(DATA FOR THIS TASK)
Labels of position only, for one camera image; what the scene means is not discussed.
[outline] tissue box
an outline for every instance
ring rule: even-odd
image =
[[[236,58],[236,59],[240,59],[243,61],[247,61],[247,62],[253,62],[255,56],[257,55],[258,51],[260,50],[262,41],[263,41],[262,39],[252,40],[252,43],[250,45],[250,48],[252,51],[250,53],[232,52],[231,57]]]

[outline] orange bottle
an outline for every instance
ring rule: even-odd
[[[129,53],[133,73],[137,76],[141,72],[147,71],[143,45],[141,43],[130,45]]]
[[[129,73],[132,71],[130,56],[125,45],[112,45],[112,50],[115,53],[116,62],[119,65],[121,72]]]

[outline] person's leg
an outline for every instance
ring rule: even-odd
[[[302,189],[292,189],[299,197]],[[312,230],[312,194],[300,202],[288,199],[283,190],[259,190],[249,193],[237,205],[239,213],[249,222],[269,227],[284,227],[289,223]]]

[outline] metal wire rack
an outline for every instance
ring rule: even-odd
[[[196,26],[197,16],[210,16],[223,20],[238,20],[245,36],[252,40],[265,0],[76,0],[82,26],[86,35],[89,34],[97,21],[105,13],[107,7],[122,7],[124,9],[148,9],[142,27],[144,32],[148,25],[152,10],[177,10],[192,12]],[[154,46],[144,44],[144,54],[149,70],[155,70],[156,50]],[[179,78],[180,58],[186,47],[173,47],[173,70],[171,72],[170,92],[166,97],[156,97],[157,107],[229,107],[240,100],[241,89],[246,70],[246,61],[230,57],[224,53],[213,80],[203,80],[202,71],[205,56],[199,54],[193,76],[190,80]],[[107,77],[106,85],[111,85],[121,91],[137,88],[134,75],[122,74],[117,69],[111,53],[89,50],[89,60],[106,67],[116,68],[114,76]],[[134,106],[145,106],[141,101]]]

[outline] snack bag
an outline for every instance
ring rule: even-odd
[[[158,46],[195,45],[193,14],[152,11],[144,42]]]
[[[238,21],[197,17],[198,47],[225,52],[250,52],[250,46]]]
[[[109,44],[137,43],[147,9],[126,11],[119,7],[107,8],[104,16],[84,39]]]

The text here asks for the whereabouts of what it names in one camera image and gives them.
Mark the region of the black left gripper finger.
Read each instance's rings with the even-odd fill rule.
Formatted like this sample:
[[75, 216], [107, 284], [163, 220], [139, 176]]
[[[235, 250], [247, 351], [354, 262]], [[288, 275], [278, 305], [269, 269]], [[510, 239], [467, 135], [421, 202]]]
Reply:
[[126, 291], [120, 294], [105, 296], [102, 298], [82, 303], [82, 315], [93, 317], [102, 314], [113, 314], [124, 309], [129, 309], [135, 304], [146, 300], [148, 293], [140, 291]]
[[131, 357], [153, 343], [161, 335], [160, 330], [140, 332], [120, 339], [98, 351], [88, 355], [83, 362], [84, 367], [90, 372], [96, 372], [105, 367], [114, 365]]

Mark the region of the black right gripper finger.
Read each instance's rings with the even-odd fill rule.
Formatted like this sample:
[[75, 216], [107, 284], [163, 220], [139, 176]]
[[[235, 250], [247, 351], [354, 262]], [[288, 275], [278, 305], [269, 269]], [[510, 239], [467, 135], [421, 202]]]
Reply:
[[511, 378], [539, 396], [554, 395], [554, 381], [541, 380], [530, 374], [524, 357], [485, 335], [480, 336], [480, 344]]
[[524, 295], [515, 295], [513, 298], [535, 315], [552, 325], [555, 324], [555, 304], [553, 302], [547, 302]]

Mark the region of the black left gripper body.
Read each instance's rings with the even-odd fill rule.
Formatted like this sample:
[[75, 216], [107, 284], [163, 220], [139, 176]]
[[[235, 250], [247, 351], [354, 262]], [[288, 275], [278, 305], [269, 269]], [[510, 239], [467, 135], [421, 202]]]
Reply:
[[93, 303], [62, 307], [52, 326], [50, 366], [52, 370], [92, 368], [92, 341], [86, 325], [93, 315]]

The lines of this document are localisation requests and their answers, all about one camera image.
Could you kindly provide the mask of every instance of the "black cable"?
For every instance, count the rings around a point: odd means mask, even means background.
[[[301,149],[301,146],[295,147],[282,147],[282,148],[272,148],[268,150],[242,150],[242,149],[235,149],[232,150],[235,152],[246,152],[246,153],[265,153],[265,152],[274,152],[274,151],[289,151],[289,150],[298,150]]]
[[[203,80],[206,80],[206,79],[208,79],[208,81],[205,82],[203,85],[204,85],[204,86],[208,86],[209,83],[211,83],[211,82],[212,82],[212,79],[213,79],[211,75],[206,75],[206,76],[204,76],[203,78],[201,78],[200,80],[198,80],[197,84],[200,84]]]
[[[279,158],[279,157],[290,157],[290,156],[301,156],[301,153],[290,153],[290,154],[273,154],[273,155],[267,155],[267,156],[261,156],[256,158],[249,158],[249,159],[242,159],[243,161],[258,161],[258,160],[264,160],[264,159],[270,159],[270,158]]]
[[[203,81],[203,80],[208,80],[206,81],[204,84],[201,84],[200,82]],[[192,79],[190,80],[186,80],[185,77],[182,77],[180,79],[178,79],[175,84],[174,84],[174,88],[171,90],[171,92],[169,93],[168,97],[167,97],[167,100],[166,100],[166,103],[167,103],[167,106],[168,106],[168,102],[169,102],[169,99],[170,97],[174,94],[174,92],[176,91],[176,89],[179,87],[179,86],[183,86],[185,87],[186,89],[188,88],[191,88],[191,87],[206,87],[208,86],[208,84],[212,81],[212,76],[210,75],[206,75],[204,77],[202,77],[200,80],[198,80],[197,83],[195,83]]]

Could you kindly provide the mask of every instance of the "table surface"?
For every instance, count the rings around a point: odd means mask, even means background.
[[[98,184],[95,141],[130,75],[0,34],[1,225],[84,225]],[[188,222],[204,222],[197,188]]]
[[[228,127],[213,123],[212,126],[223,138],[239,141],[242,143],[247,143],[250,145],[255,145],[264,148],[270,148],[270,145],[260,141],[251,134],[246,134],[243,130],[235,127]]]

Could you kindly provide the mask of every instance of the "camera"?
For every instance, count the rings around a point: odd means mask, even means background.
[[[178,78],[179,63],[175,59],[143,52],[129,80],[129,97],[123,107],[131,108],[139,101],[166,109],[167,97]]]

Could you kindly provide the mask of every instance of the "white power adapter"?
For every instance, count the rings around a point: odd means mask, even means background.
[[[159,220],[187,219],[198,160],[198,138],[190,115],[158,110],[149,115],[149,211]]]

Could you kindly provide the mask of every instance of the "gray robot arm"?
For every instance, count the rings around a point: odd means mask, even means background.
(End DATA FOR THIS TASK)
# [BRIEF]
Wherever a line contains the string "kindly", copy that line from the data.

# [SOLUTION TO THE PROBLEM]
Could you kindly provide the mask of every instance of the "black cable"?
Could you kindly provide the mask of every instance of the "table surface"?
Could you kindly provide the mask of every instance of the "camera"?
Could you kindly provide the mask of every instance of the "white power adapter"?
Could you kindly provide the mask of every instance of the "gray robot arm"?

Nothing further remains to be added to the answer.